> _INSTRUCTIONS FOR THE TASK_:
Go through the listing below and write out exactly the lines from the one that mentions "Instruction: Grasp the" through the one that mentions "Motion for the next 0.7", minus the pictures.

> _EXTRACTED DATA_:
_ _ _

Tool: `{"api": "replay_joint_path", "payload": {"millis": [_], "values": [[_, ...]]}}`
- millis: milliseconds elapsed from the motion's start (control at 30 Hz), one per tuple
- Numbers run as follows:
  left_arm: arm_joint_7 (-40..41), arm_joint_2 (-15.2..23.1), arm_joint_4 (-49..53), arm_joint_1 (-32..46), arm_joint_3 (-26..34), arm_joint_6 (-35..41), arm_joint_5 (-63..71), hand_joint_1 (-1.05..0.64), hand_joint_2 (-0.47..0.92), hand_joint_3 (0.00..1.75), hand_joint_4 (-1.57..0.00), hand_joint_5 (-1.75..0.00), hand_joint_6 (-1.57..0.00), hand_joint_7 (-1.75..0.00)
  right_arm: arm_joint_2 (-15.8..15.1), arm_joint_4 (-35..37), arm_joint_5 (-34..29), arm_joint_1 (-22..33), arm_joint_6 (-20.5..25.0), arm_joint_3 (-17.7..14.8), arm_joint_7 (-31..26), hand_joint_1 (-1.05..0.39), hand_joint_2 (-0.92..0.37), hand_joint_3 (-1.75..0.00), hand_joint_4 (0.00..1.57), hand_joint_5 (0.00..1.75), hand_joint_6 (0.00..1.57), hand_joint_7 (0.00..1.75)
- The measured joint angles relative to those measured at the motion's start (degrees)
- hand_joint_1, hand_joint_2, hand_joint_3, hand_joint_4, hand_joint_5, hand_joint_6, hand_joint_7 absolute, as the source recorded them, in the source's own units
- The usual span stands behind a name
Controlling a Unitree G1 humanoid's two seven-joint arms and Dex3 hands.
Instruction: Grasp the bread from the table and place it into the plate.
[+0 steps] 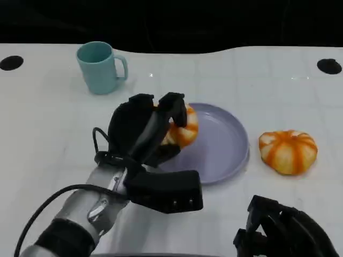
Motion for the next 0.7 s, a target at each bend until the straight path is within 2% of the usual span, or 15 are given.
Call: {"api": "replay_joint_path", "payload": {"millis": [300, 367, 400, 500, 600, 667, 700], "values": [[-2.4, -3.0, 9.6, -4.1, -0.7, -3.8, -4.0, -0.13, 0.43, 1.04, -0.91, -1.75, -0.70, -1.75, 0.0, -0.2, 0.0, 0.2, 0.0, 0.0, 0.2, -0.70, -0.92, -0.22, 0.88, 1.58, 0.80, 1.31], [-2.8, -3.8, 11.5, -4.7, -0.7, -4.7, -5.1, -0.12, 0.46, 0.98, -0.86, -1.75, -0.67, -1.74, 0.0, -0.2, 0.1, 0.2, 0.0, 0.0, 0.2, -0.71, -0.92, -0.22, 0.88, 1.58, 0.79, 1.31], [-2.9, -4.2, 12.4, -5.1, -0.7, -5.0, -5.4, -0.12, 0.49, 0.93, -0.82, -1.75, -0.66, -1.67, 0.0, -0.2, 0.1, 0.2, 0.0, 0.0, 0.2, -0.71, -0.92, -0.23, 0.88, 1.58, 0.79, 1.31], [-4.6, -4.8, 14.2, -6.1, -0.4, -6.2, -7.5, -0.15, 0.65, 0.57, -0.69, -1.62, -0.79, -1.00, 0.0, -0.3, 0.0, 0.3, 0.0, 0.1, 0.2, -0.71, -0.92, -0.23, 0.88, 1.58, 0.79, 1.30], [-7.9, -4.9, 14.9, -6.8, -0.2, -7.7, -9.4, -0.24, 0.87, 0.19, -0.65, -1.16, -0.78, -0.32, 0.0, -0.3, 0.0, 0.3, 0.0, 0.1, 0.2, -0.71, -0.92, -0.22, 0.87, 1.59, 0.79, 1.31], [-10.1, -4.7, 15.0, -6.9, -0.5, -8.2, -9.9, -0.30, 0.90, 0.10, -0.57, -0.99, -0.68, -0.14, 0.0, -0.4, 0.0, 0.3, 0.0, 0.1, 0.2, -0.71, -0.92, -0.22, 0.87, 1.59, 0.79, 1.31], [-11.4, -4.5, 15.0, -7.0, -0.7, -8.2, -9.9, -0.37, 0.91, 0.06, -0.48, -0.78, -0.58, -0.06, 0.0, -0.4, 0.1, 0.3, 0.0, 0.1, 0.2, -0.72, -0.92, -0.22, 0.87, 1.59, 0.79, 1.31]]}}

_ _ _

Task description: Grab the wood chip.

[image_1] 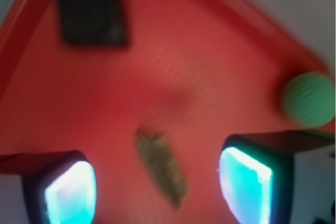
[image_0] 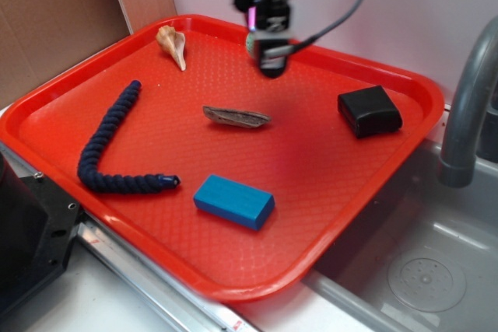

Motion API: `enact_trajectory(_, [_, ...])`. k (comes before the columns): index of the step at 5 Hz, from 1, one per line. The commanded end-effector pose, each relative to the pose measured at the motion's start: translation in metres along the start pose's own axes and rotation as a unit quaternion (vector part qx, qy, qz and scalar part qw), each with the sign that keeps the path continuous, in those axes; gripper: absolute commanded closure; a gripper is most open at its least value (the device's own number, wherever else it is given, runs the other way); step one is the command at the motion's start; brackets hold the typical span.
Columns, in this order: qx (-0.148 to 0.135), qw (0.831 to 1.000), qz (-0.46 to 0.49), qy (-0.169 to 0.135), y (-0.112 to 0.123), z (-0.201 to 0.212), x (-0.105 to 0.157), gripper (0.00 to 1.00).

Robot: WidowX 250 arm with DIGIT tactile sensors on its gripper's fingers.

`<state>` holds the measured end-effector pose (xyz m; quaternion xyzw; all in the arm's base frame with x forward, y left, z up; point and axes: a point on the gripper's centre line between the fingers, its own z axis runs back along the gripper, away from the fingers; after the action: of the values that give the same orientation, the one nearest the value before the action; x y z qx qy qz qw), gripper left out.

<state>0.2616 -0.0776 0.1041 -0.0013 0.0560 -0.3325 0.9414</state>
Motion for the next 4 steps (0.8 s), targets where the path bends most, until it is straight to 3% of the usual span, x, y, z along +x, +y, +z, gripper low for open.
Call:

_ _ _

> _ANSWER BOX_:
Instruction: Grasp the bread from the table and place it into the plate.
[+0 steps] 
Motion for the next 0.7 s, a target at each bend until the straight path is within 2% of the usual span, or 15 are given.

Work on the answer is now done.